[Exercise inputs]:
=== Section Start ===

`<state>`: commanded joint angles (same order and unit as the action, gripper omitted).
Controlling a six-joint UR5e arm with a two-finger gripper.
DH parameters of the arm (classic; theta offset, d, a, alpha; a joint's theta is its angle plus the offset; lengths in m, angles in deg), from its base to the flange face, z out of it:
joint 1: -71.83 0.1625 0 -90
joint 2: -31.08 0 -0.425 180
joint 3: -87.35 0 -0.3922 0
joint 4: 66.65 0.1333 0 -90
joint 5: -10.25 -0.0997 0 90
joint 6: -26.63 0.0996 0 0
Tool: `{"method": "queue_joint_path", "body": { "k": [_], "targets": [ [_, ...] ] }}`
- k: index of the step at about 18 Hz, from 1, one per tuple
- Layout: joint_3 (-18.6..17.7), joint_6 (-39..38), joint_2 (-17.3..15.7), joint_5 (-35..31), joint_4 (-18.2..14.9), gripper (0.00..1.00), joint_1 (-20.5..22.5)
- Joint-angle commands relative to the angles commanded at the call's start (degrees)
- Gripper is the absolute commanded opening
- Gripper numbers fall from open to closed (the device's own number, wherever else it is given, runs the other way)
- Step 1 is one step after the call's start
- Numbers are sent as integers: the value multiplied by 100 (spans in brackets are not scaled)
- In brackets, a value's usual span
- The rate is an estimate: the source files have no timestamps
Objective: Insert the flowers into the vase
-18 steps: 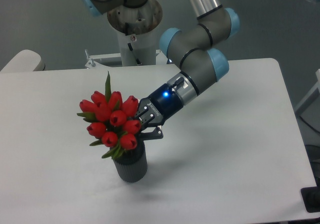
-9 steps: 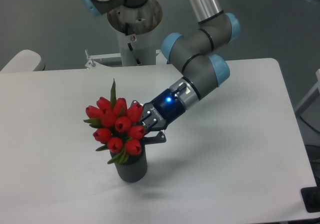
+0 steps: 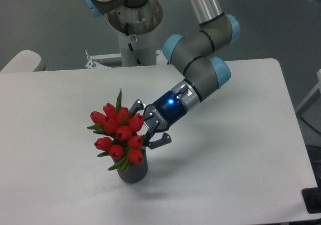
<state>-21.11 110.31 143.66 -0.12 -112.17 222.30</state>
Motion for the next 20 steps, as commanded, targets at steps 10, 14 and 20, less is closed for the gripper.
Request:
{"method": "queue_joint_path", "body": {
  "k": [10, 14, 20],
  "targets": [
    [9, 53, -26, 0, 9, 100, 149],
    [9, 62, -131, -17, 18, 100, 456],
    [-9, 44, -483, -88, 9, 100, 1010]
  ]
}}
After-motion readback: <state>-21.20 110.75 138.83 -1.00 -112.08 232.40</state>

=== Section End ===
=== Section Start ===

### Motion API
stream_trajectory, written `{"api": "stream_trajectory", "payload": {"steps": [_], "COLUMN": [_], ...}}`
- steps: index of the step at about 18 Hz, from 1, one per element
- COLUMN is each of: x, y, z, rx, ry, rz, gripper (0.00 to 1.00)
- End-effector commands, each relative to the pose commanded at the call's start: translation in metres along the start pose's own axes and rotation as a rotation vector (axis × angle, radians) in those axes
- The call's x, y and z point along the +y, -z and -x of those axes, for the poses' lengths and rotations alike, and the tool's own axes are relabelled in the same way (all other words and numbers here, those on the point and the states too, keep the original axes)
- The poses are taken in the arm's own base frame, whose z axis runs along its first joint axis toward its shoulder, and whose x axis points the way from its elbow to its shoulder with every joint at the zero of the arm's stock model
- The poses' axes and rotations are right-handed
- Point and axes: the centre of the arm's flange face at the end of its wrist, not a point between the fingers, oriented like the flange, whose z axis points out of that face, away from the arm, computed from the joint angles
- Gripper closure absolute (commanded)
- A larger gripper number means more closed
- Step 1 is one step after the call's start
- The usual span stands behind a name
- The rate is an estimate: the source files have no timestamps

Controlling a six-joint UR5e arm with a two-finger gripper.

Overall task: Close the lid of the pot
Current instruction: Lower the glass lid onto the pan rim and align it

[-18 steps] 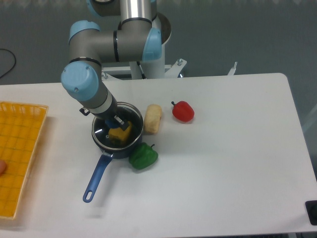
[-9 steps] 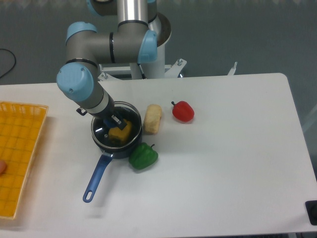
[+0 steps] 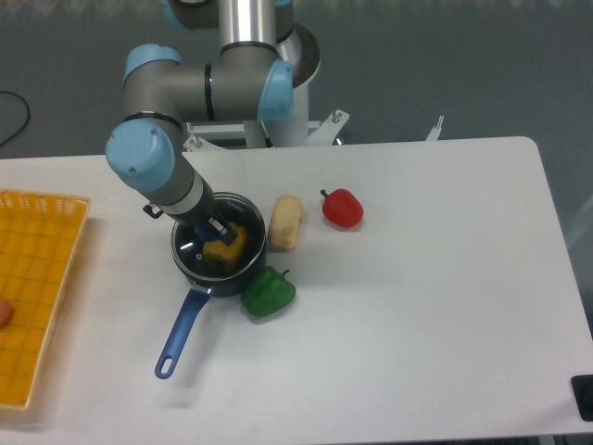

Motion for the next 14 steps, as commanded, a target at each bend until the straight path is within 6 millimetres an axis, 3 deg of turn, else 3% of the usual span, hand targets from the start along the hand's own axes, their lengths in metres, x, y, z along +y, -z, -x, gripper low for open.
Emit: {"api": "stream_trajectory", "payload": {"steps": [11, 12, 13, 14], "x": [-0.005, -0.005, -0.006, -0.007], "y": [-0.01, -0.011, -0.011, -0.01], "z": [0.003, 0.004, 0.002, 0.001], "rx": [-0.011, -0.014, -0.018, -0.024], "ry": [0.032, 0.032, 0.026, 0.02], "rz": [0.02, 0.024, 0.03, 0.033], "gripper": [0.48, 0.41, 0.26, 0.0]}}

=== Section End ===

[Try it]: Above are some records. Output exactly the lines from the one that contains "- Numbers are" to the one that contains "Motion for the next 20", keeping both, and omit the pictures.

[Output]:
- Numbers are sent as integers: the value multiplied by 100 (spans in brackets are not scaled)
- In brackets, a value's usual span
- The rate is an estimate: the source files have no timestamps
Objective: Insert the flowers into the vase
-18 steps: 
-9 steps: 
+0 steps: 
<state>-21.11 110.31 143.66 -0.12 -112.17 222.30</state>
Motion for the next 20 steps, as commanded, targets at steps 10, 14 and 20, less is closed for the gripper.

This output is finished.